*Try it*:
Search the listing below for the word "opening" and copy each line that holds it.

*Source material*:
◆ ◆ ◆ ◆ ◆
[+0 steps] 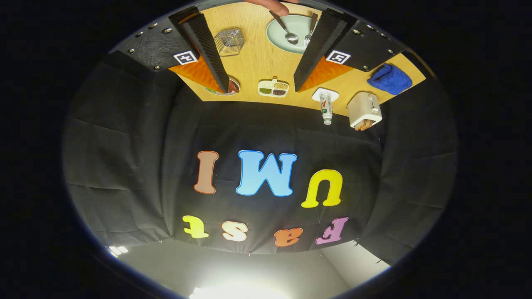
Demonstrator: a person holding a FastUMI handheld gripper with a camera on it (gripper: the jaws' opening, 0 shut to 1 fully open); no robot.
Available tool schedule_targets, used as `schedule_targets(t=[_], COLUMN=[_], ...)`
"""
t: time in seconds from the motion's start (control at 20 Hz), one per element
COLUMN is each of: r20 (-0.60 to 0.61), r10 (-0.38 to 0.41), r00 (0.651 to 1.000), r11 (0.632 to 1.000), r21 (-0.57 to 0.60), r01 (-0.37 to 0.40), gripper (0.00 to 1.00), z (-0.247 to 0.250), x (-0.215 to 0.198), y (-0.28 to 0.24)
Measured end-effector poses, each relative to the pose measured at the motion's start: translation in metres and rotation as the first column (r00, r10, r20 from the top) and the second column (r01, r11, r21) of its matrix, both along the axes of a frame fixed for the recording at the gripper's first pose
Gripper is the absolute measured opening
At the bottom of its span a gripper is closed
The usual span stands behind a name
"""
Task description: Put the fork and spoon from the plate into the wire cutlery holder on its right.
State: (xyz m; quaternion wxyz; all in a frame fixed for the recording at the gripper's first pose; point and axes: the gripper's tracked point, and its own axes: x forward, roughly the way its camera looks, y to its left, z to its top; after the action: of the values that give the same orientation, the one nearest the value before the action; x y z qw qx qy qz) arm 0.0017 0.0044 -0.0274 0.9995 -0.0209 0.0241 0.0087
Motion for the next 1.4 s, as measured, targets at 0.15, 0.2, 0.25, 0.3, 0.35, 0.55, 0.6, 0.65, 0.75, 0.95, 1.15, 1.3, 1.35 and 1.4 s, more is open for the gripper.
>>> schedule_targets(t=[0.15,0.2,0.25,0.3,0.35,0.55,0.6,0.65,0.75,0.95,1.15,1.3,1.35,1.4], r20=[-0.007,-0.020,-0.036,-0.048,-0.061,-0.115,-0.132,-0.152,-0.199,-0.311,-0.420,-0.501,-0.527,-0.552], r10=[0.011,0.012,0.016,0.016,0.018,0.054,0.065,0.077,0.093,0.103,0.101,0.127,0.140,0.148], r00=[1.000,1.000,0.999,0.999,0.998,0.992,0.989,0.985,0.976,0.945,0.902,0.856,0.838,0.821], r11=[1.000,1.000,1.000,1.000,1.000,0.997,0.996,0.994,0.991,0.991,0.985,0.966,0.957,0.948], r21=[-0.005,-0.005,-0.001,0.001,-0.003,-0.044,-0.053,-0.062,-0.073,-0.055,-0.087,-0.133,-0.144,-0.158], r01=[-0.011,-0.013,-0.016,-0.016,-0.018,-0.059,-0.073,-0.087,-0.110,-0.126,-0.151,-0.222,-0.250,-0.276], gripper=[0.97,0.96,0.97,0.96,0.97,0.97,0.97,0.97,0.97,0.96,0.97,0.97,0.97,0.94], z=[-0.009,-0.015,-0.021,-0.026,-0.030,-0.050,-0.056,-0.062,-0.077,-0.115,-0.151,-0.178,-0.186,-0.195], x=[0.003,0.004,0.004,0.005,0.007,0.008,0.008,0.008,0.007,0.006,0.003,-0.003,-0.005,-0.008], y=[0.005,0.006,0.007,0.007,0.008,0.018,0.020,0.021,0.022,0.019,0.016,0.018,0.019,0.019])
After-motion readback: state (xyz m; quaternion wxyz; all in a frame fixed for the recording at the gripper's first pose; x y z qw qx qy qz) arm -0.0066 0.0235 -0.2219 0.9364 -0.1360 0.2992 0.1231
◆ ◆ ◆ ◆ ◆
*Expected answer*:
Demonstrator: a person holding a FastUMI handheld gripper with a camera on it (gripper: the jaws' opening, 0 shut to 1 fully open); no robot.
Gripper is the absolute measured opening

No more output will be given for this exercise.